TASK DESCRIPTION. What is needed is an exact copy of the listing, with no pictures in it.

*** Begin section ***

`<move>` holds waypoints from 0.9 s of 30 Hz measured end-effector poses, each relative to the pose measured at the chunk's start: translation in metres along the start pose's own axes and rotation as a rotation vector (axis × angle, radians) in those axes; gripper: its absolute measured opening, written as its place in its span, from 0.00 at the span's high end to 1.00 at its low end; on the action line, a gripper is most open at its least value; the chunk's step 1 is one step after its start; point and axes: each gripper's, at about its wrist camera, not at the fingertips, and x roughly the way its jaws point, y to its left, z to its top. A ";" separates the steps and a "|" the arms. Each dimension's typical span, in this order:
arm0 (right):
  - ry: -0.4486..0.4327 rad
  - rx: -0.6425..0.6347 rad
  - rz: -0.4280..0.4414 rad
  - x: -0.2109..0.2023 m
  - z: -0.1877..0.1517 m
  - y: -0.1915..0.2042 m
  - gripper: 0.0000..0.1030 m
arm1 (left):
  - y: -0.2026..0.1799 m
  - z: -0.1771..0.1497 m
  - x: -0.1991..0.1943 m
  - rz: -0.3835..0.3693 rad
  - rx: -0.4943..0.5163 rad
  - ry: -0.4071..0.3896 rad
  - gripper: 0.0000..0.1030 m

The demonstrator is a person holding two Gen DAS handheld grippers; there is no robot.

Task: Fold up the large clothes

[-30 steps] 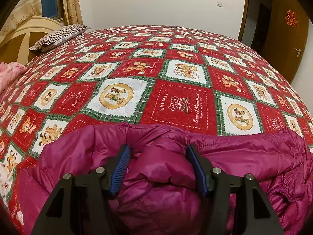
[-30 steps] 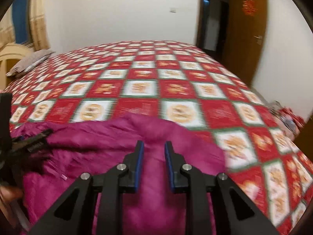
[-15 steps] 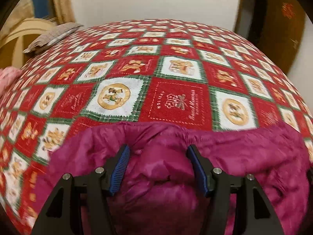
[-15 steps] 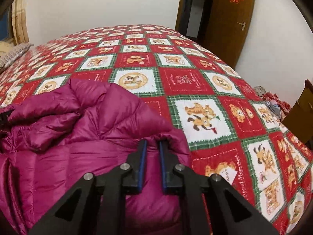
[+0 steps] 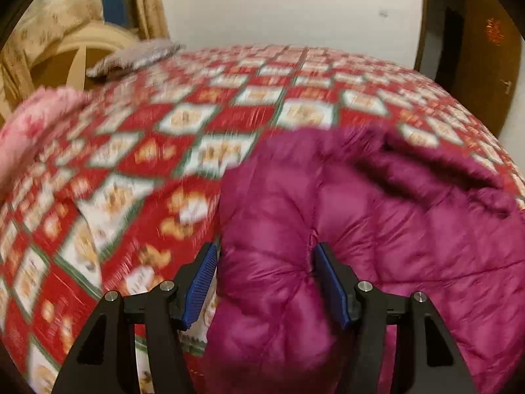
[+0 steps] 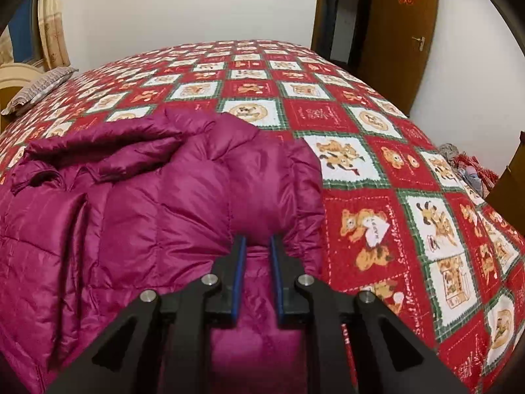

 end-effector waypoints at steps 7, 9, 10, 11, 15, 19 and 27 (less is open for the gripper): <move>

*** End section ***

TASK RESPONSE.
`<move>` holds waypoints from 0.9 s of 30 Hz measured end-effector poses, each relative to the pose measured at the chunk's start: translation in metres along the start pose's own axes and rotation as a rotation vector (axis × angle, radians) in those axes; gripper: its absolute measured opening, written as its place in its span, from 0.00 at the span's high end to 1.00 at its low end; on the action line, a gripper is most open at its least value; the chunk's step 1 is one step after its start; point and axes: each gripper's, at about its wrist camera, not at the fingertips, and x roughly the way its jaws point, y to its left, z to its top. A ";" separates the steps and a "|" the arms. Each dimension's typical span, in this order:
arm0 (right):
  - ry: -0.4486..0.4327 rad
  - rx: -0.6425..0.6347 rad
  - rz: -0.4280..0.4414 rad
  - x: -0.2109..0.2023 m
  - z: -0.1877..0.1517 m
  - y: -0.1915..0.2042 m
  - gripper: 0.0000..0.1030 m
arm1 (left):
  - y: -0.2026..0.1799 m
  - z: -0.1771..0.1497 m
  - x: -0.1991..0.1943 m
  - rz: -0.3835..0.3693 rad
  - rx: -0.4943..0.5163 rad
  - ry: -0.4071..0.3896 rad
  - gripper: 0.0000..0.1030 m

The demonstrator is a person holding two Gen DAS handheld grippers; there is no robot.

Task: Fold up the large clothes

[-30 steps] 
[-30 steps] 
[-15 steps] 
[-15 steps] 
[+0 steps] 
[+0 steps] 

 end-effector waypoints at steps 7, 9, 10, 11, 15, 19 and 27 (less is open for the gripper): <move>

The output is complete.